------ Data block

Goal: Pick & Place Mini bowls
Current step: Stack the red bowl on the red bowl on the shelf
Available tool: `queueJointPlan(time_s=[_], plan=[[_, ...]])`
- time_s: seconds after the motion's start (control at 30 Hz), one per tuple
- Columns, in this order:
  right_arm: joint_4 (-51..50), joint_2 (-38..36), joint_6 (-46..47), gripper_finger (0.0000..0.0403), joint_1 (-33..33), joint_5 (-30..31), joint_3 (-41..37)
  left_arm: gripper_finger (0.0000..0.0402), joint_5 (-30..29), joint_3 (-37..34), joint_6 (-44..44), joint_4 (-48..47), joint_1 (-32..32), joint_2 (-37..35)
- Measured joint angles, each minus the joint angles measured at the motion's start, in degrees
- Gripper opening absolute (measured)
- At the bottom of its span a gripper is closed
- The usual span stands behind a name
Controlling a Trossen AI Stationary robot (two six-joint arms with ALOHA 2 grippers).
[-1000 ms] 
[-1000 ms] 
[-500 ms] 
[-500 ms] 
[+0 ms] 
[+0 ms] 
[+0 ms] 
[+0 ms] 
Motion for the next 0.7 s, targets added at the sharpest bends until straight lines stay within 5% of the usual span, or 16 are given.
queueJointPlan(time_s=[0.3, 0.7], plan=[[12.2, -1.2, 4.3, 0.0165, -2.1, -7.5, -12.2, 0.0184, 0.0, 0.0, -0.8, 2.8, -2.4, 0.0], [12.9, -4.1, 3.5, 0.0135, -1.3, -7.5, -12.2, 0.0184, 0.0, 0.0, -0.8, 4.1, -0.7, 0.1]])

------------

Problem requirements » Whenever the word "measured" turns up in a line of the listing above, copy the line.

Exercise result »
- Measured joint angles, each minus the joint angles measured at the motion's start, in degrees
- Gripper opening absolute (measured)

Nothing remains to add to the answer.